By his attentive, respectful and even consciously submissive attitude, the helper signals the potential offender non-verbally of his readiness to surrender or subject to his concerns if it will be helpful for a critical step, i.e. to be taught by better arguments, to agree with the offender at first and to leave the matter (at the moment) hanging in the air as it is. A possible means could be “a serving ritual of submission”, that is, for example, to serve tea, to cook a meal, to offer a cigarette etc.
Another method could be: to strengthen the respect of the offender's personality and his “being taken seriously”, the helpers should offer alternatives for him to choose. 1. He should write down these alternatives with his own words in “dignified and classy tranquility” (as a ritual) 2. The helpers should ask if they understood and expressed his matter correctly and 3. The helpers should let the offender evaluate the alternatives on his own.
Important: the voice of the helpers should become an instrument of conciliation by changing its pitch and timbre. A means to strengthen this effect in future could be the use of pebble stones (in the pocket of the trousers) and also the use of sound-stones (cf. Prof. Fessmann, Mozarteum Salzburg).


D) A subordinate goal: to learn to take a decision in favor of an emotion
The new basic orientation should help cognitively anchor emotionality, direct it and train this ability.


E) A subordinate goal: learning to communicate inspiration
The helpers should enthusiastically and with personal engagement support the potential offender in realization of his decisions.

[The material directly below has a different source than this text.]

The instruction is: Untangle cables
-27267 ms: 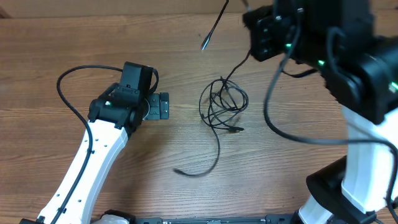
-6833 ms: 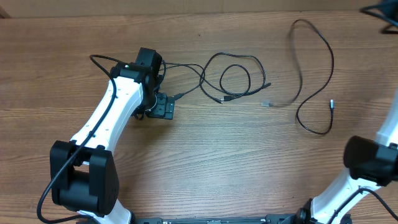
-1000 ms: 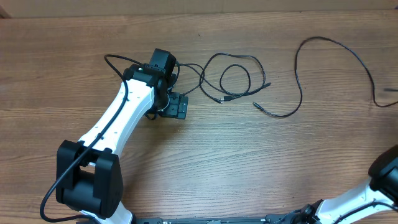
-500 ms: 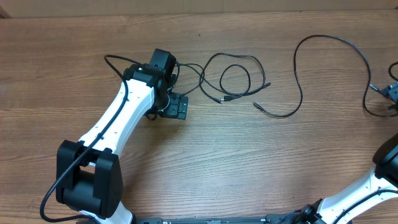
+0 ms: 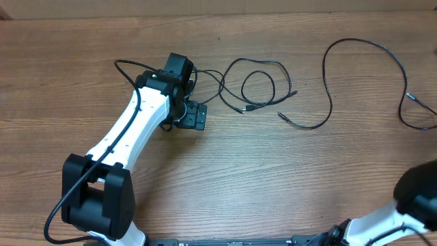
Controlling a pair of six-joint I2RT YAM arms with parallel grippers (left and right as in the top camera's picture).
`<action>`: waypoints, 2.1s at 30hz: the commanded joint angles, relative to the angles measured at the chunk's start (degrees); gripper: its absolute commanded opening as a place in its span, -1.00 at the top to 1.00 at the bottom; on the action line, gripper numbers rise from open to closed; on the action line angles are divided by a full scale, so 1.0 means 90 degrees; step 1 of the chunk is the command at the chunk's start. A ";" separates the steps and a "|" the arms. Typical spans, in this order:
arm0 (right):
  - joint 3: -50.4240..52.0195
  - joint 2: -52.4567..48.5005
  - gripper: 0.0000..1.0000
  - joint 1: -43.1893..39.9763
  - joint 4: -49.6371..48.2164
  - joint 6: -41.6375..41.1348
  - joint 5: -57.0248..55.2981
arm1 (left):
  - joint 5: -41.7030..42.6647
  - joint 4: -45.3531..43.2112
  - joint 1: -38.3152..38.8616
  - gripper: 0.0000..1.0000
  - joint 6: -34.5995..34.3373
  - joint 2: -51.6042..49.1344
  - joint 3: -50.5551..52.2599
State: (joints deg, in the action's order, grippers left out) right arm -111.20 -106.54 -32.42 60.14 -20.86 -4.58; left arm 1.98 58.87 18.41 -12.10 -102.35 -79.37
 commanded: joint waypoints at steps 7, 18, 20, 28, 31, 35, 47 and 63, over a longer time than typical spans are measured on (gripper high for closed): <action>-0.0041 0.0474 -0.99 0.1622 0.1418 -0.0211 0.0877 | 0.0044 -0.0090 0.0041 -1.00 -0.0087 0.0051 0.0017; 0.1088 0.0466 -1.00 0.2591 0.2259 -0.1564 0.0233 | -0.0124 -0.0092 0.0041 -0.99 -0.0066 0.0051 0.0017; 0.1566 0.0466 -1.00 0.2596 0.2169 -0.1923 0.0410 | -0.0124 -0.0092 0.0041 -0.99 0.0012 0.0051 0.0017; 0.4017 0.0466 -1.00 0.2599 0.0442 -0.3536 0.1989 | -0.0129 -0.0095 0.0041 -0.99 0.0036 0.0051 0.0017; 0.4809 0.0466 -1.00 0.2611 -0.0384 -0.3966 0.2421 | -0.0134 -0.0092 0.0041 -0.99 0.0046 0.0051 0.0017; 0.5387 0.0466 -1.00 0.2698 -0.0974 -0.4318 0.2523 | -0.0289 -0.0078 0.0041 -1.00 0.0061 0.0051 0.0017; 0.5540 0.0457 -0.88 0.3043 -0.1727 -0.4928 0.2178 | -0.0287 -0.0022 0.0041 -0.99 0.0104 0.0051 0.0017; 0.5566 -0.0080 -0.69 0.3140 -0.1974 -0.5039 0.1802 | -0.0274 0.0102 0.0041 -1.00 0.0102 0.0051 0.0017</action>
State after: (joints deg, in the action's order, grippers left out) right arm -61.63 -104.71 -4.47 42.68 -65.89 12.93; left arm 0.19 59.75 18.41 -11.88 -102.35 -79.37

A means could be: to smile, praise, laugh spontaneously together while training meaning-oriented possibilities.
Spontaneous, also dance-like role plays and non-verbal improvising language should provide effect of the previously undertaken actions with a new attitude, views and behavior patterns.
Finally, specific planning should result in a new concept of life and be simulated through concrete ideas, plans, computer graphs and tables.

Outlook

(Packages of) measures should be then divided into actions, developed into different measurable outputs and “results” and offered within the framework of the EU project as an innovation on the topic of violence. Conferences to represent the project are foreseen on request.